The hormone irisin is found to confer benefits of exercise on cognitive function
The novel hormone irisin has the ability to drive the cognitive benefits of exercise, and therefore holds great promise for treating cognitive decline in Alzheimer's disease, scientists at Massachusetts General Hospital (MGH) have found. In a study published in Nature Metabolism, the team reported that irisin, secreted by the muscles during exercise, could be an effective therapeutic for addressing deficits of the brain that result from Alzheimer's disease.
"Preserving cognitive function is a major challenge in an increasingly aging population," says Christiane Wrann, DVM, Ph.D., leader of the Program in Neuroprotection in Exercise at MGH and senior author of the study. "Exercise is known to have positive effects on brain health, which is why identifying key mediators of those neuroprotective benefits, like irisin, has become such a critical goal of research."

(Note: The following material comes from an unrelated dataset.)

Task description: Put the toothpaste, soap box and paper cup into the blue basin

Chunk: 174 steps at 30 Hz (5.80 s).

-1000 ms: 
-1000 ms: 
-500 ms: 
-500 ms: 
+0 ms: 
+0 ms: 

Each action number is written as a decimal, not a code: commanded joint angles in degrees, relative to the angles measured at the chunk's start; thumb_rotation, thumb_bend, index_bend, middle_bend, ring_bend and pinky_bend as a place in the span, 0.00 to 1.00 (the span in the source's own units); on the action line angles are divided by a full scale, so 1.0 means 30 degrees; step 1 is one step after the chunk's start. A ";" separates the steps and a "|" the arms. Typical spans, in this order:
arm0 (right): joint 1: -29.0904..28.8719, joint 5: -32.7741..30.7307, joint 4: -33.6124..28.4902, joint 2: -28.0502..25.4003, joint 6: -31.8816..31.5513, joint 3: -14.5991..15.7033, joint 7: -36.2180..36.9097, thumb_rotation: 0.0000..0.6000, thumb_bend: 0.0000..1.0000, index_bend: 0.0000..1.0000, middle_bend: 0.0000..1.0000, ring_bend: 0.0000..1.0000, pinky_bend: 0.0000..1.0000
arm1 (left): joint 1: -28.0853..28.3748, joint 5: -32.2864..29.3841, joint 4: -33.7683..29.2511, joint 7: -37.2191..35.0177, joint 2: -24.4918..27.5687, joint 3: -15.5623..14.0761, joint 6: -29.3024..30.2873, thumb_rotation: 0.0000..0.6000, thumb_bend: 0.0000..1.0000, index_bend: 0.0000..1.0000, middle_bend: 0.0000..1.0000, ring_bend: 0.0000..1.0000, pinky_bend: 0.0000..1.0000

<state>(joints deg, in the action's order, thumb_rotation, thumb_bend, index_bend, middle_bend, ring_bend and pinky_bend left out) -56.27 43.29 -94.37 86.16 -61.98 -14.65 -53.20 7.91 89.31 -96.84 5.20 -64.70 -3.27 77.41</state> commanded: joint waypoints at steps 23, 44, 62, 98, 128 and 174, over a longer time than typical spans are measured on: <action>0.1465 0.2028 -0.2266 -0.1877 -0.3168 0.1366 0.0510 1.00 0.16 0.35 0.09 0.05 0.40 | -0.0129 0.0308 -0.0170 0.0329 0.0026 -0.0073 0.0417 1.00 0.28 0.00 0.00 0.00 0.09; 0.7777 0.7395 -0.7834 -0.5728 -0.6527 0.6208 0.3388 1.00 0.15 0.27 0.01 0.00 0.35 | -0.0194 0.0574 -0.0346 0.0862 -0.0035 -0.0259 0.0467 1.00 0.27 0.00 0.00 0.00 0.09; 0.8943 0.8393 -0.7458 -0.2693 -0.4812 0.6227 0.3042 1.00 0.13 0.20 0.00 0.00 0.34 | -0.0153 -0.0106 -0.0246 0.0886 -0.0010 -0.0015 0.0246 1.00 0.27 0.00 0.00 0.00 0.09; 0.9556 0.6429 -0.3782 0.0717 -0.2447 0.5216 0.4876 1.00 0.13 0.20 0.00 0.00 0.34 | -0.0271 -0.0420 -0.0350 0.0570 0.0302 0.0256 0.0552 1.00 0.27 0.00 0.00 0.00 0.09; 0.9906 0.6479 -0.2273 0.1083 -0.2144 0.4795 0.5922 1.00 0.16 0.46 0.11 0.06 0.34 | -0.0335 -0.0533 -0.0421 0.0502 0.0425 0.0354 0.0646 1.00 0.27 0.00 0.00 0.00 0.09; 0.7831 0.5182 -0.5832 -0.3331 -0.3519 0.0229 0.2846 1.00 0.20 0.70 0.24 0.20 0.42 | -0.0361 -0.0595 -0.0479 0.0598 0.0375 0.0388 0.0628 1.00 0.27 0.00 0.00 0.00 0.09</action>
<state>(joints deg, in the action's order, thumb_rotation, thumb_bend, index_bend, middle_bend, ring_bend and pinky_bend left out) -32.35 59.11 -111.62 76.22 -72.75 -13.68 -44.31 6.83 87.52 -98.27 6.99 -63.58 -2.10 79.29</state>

Using mouse models, the team showed that genetic deletion of irisin impairs cognitive function in exercise, aging and Alzheimer's disease, which was in part caused by alterations of newborn neurons in the hippocampus. The hippocampus is the compartment of the brain that stores memories and is the first to show signs of Alzheimer's disease. At the same time, the MGH study found that elevating irisin levels in the bloodstream improved cognitive function and neuroinflammation in mouse models for Alzheimer's disease.

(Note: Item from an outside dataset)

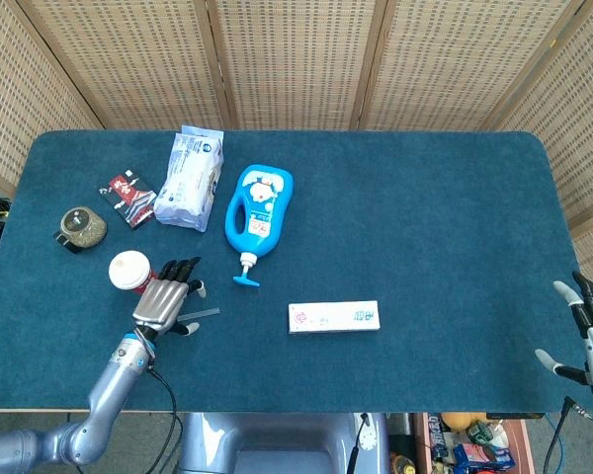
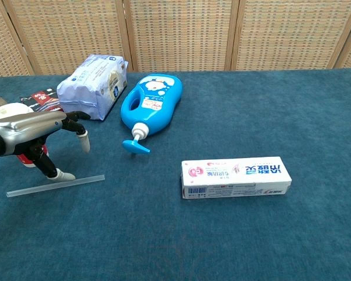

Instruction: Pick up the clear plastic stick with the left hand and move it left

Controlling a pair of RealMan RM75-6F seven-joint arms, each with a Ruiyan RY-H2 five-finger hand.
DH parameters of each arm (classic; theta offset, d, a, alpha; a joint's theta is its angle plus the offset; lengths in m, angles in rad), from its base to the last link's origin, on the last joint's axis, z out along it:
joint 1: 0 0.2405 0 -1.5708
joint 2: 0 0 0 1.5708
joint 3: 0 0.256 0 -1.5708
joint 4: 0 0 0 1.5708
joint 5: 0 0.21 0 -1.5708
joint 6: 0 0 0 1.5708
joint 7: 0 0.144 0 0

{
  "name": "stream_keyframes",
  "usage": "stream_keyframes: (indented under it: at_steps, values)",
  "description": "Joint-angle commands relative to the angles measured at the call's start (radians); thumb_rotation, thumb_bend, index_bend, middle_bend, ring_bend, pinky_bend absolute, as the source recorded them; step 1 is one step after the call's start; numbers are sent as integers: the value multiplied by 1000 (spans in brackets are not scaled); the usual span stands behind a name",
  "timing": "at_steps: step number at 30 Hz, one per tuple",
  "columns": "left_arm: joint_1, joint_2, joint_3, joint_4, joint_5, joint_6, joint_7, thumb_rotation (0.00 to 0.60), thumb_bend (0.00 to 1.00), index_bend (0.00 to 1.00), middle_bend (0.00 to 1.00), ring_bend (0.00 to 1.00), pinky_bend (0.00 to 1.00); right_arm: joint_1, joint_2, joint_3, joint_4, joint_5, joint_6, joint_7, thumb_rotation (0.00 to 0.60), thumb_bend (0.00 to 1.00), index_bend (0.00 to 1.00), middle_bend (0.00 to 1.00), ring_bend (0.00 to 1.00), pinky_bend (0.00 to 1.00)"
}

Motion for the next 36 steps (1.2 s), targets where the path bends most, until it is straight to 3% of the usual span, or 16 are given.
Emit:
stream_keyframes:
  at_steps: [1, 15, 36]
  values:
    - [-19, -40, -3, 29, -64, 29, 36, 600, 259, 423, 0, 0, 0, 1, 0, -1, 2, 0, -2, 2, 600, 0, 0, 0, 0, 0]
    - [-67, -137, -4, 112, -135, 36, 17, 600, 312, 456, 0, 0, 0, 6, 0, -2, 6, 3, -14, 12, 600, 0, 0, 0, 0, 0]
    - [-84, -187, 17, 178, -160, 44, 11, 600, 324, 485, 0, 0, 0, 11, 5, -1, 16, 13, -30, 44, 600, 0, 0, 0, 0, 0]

"What makes this study particularly strong is that we show irisin's effect on cognitive function in not one but four different mouse models," states Bruce Spiegelman of Dana-Farber Cancer Institute and Harvard Medical School, who discovered irisin in 2012 and is a co-author of the current paper. Researchers were further encouraged by the fact that irisin treatment was effective in Alzheimer's disease mouse models even after the development of significant pathology. "This could have implications for intervention in humans with Alzheimer's disease where therapy typically starts after patients have become symptomatic," Wrann says.
Another important finding of the study is that irisin protects against neuroinflammation by acting directly on glia cells in the brain. Co-author Rudy Tanzi, co-director of the McCance Center for Brain Health at MGH, explains that "it's hard to imagine anything better for brain health than daily exercise, and our findings shed new light on the mechanism involved: protecting against neuroinflammation, perhaps the biggest killer of brain neurons as we age." Wrann adds that "since irisin does not specifically target amyloid plaques, but rather neuroinflammation directly, we're optimistic it could have beneficial effects on neurodegenerative diseases beyond just Alzheimer's."